Intracellular forms of iron during transferrin iron uptake by mitogen‐stimulated human lymphocytes

Abstract
Summary. Transferrin receptors expressed by mitogen stimulated human lymphocytes mediate the uptake of transferrin iron into haem, ferritin and a non‐haem, non‐ferritin component. In spite of different rates of iron uptake by cells from different individuals, the proportional incorporation of 59Fe into these components was similar, suggesting that there was an obligatory relationship between the different forms of iron in the cells. By 3 h over 60% of the iron taken up was incorporated into ferritin while less than 10% was found in haem. Initially (10 min) non‐haem, non‐ferritin iron comprised 70% of total iron and this diminished to 30% by 3 h. At 10 min 80% of iron in the non‐haem, nonferritin component was retained by anti‐transferrin affinity columns indicating it was transferrin‐bound.
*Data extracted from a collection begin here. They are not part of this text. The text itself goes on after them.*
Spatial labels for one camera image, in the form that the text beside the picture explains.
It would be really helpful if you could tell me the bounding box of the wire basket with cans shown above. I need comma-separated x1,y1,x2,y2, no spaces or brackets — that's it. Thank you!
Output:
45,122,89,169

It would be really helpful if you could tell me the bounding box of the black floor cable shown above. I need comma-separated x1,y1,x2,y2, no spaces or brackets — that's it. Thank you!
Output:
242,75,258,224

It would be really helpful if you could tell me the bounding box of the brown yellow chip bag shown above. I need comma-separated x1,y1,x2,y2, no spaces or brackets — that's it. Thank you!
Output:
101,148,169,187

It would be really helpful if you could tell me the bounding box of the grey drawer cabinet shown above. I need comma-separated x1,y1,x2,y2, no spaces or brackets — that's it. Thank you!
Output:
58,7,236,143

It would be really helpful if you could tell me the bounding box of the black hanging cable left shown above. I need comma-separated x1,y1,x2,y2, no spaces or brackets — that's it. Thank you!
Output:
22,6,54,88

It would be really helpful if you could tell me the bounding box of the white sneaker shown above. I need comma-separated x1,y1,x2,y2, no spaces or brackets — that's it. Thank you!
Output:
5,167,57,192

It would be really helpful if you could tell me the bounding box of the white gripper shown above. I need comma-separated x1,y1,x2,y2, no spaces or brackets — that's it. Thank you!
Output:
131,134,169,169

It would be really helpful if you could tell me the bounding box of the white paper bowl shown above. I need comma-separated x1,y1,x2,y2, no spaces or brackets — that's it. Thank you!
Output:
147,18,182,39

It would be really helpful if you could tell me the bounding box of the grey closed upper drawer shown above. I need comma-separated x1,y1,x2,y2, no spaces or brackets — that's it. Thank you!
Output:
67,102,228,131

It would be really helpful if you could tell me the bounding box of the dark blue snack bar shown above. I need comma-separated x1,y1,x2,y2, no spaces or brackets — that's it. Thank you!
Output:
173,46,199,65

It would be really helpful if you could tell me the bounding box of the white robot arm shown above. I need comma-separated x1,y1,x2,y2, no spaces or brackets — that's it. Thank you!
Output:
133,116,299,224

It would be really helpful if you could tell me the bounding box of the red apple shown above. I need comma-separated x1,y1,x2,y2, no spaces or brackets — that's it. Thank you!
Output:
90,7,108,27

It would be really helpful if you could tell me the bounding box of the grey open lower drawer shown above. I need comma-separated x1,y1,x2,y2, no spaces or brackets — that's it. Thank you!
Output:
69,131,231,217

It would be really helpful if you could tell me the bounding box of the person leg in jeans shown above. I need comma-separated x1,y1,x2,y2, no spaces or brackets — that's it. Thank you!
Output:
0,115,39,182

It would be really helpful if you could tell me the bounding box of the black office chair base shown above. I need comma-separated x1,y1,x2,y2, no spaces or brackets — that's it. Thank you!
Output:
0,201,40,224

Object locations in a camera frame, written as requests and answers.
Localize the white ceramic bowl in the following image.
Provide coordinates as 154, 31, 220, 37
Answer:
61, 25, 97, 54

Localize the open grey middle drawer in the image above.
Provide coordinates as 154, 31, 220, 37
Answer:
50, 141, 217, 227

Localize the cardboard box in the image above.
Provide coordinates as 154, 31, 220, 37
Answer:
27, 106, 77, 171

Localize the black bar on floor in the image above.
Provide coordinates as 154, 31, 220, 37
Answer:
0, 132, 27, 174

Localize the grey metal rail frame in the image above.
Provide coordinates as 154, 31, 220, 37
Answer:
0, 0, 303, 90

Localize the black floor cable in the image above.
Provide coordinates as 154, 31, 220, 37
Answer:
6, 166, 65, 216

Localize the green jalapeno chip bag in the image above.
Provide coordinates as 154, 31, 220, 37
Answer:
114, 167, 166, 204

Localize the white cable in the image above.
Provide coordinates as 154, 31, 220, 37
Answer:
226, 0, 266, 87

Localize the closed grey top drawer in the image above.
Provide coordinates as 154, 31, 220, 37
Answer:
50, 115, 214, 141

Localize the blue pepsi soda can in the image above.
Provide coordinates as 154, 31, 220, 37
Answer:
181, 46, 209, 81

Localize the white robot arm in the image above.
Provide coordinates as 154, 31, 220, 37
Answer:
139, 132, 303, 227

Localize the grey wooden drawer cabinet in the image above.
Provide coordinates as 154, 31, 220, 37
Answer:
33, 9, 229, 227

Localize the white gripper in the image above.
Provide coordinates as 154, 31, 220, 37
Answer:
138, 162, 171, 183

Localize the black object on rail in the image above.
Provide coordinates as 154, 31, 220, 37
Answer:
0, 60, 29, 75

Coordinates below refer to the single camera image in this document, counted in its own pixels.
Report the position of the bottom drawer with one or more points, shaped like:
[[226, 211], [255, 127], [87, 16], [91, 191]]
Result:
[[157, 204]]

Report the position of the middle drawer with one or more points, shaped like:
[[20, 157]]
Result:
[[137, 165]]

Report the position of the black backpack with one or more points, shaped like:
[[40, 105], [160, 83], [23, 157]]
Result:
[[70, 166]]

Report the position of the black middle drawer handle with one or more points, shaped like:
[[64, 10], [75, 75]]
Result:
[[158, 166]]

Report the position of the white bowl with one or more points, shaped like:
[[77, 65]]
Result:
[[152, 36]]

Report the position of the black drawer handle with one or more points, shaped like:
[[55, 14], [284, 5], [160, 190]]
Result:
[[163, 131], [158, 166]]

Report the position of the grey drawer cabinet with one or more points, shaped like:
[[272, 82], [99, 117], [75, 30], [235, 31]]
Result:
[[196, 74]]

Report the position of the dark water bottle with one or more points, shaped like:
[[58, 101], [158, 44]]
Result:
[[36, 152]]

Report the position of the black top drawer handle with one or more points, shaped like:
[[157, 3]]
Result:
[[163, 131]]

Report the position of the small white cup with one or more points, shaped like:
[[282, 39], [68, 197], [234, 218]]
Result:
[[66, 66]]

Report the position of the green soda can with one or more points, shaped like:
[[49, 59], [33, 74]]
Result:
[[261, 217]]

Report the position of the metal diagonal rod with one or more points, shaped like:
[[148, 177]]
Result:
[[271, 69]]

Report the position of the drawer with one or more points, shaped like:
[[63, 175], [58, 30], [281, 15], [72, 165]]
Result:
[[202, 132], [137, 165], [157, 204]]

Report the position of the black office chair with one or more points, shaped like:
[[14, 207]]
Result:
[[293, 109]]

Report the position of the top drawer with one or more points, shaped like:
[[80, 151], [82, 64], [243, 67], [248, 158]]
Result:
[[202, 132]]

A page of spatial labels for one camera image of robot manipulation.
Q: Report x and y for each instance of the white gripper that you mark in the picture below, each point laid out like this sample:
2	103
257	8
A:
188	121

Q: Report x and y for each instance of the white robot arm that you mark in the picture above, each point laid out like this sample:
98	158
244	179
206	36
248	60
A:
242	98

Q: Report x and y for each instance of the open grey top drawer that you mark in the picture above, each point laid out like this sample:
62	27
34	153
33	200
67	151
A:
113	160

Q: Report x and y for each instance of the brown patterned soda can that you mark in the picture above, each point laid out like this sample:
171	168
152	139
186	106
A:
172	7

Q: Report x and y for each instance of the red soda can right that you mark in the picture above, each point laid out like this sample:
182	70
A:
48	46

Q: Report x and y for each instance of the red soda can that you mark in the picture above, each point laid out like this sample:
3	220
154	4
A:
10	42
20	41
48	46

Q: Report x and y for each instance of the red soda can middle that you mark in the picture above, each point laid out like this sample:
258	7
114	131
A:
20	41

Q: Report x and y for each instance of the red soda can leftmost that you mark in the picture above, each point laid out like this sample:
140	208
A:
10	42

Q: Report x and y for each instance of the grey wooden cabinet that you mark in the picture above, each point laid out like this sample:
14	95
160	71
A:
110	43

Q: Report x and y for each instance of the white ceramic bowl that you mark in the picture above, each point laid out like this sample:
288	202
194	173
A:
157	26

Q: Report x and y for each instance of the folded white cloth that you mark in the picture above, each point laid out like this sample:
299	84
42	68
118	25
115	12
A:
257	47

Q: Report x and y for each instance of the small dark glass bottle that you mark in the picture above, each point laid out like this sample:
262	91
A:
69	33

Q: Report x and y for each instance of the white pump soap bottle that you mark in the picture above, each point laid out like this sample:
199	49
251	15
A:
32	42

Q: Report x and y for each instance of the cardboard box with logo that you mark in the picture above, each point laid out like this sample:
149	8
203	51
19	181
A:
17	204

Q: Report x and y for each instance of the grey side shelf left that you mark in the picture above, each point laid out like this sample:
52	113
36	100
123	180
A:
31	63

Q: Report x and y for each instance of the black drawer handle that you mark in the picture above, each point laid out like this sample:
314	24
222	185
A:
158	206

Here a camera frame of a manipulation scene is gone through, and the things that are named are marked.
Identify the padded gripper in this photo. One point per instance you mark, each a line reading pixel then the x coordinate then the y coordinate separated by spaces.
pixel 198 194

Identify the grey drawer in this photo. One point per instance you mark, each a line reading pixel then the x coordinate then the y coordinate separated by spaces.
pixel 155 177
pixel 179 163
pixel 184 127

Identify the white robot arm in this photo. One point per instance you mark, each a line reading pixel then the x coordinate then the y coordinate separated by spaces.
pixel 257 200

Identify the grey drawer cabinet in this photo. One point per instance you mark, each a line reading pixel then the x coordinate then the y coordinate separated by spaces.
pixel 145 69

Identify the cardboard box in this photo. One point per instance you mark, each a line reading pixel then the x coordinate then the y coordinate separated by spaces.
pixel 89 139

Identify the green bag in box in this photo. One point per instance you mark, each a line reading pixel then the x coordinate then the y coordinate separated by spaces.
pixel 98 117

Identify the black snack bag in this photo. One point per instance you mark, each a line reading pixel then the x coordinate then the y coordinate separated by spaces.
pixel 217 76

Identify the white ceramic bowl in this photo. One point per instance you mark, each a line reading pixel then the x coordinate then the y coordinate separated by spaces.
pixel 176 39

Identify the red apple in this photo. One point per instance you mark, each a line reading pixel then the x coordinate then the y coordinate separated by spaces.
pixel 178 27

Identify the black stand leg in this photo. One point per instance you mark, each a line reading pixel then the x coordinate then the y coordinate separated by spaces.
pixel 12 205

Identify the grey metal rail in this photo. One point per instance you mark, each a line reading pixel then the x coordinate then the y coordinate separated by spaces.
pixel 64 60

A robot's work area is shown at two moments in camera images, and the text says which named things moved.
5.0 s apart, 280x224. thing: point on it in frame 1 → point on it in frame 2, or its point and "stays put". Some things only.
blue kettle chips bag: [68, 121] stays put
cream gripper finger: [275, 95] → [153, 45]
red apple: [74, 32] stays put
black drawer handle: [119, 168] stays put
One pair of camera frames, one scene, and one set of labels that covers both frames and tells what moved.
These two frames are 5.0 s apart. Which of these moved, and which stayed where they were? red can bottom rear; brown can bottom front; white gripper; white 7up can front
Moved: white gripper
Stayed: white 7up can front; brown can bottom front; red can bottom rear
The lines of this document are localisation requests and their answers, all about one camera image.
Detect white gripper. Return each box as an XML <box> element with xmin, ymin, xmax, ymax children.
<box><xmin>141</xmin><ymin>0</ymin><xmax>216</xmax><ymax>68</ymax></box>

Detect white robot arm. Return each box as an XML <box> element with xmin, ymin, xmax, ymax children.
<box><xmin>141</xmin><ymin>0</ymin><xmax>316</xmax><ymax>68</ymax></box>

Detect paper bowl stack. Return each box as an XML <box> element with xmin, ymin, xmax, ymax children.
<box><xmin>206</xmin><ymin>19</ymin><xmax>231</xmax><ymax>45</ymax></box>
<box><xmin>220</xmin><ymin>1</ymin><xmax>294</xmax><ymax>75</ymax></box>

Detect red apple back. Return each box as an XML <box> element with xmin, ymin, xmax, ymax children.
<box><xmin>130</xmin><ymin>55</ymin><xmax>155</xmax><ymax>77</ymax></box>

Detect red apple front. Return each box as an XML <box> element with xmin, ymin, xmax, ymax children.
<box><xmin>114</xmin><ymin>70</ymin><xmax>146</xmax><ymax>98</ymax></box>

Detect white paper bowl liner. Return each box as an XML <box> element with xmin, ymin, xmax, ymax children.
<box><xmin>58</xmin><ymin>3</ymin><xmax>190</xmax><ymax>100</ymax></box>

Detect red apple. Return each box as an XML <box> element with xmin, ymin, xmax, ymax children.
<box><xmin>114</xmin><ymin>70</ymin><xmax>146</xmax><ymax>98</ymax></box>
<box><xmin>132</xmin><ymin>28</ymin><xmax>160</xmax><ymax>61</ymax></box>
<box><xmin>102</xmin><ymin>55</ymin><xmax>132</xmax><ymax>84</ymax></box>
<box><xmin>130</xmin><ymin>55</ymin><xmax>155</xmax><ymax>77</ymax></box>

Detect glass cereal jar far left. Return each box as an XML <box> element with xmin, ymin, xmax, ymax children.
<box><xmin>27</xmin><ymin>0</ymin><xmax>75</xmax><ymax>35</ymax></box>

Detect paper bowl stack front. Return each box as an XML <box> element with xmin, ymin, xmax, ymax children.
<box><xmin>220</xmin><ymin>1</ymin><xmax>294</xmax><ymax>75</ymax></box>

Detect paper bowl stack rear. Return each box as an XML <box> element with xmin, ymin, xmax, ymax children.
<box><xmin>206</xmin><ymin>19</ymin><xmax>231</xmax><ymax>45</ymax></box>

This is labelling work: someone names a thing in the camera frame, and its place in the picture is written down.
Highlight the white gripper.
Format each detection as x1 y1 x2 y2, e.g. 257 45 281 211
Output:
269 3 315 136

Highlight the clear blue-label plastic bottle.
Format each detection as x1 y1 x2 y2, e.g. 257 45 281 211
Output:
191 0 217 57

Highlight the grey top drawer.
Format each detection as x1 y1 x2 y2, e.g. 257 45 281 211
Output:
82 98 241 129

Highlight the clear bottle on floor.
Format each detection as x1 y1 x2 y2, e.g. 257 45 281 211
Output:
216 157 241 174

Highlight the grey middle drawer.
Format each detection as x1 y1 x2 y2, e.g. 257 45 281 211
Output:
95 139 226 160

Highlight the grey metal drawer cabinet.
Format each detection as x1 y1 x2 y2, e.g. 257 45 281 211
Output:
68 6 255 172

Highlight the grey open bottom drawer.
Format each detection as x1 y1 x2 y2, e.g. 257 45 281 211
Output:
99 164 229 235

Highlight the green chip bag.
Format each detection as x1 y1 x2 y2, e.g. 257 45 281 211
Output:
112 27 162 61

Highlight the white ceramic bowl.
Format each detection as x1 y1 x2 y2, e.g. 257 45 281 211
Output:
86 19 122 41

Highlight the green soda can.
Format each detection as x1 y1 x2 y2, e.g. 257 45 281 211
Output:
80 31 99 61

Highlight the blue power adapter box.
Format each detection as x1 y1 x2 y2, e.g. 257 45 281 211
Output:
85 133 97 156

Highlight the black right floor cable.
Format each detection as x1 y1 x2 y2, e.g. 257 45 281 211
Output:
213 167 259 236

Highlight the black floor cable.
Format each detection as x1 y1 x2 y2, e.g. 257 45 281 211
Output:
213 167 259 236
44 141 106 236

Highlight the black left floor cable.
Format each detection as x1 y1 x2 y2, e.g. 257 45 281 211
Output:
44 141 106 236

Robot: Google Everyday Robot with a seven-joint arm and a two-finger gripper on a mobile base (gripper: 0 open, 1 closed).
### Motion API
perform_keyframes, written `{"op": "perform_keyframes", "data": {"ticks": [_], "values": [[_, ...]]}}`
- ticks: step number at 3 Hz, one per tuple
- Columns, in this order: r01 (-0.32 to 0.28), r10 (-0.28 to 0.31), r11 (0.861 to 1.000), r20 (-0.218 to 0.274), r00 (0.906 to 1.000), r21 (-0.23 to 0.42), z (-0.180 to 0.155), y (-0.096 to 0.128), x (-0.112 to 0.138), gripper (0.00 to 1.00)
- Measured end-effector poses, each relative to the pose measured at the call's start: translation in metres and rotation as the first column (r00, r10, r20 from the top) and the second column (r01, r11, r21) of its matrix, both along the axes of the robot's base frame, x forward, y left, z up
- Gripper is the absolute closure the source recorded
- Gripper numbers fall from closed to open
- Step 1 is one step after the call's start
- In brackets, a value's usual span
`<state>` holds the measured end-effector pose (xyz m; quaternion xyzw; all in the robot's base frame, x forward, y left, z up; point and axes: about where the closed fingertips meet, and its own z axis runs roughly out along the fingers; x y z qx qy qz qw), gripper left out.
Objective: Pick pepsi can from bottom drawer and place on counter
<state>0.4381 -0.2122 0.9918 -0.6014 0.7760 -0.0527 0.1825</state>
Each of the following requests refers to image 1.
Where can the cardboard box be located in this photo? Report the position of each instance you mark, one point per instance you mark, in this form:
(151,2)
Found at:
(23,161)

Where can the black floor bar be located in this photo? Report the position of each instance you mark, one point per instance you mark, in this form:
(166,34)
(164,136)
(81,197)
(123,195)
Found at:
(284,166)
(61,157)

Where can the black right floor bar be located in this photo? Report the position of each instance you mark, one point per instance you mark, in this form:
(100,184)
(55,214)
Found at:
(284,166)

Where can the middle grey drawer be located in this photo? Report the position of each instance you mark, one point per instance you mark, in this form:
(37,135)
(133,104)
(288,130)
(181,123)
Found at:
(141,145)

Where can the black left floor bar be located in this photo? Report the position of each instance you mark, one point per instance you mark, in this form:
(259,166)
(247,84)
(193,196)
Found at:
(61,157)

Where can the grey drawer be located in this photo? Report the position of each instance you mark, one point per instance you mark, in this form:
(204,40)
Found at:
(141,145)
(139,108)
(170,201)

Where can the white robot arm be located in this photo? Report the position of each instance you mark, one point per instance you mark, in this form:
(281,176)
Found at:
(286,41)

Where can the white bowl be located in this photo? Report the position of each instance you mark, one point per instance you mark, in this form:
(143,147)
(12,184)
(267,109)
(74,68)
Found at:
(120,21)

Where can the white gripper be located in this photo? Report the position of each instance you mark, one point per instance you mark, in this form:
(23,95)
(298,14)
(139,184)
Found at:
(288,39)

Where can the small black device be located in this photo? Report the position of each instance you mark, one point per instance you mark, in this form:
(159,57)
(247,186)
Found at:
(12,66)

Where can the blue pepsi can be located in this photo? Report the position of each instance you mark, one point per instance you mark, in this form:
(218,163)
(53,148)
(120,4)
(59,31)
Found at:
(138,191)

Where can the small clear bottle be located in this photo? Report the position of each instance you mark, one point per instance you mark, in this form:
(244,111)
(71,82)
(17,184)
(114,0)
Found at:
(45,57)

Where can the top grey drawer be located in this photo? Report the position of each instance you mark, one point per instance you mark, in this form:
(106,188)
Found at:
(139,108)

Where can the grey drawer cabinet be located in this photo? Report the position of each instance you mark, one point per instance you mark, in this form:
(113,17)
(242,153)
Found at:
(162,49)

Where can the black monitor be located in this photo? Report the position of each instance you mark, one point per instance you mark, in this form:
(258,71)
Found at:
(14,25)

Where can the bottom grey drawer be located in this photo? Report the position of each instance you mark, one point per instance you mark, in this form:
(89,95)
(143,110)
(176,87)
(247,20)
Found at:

The proportion retained fell to reach a steady state level of 50% by 60 min. These results indicate that 10–20% of the iron in the cells was not recognized as transferrin, ferritin or haem iron. The finding that iron incorporation into this unidentified pool reached equilibrium while that into haem and ferritin increased suggests the iron may act as a precursor for functional and storage compounds.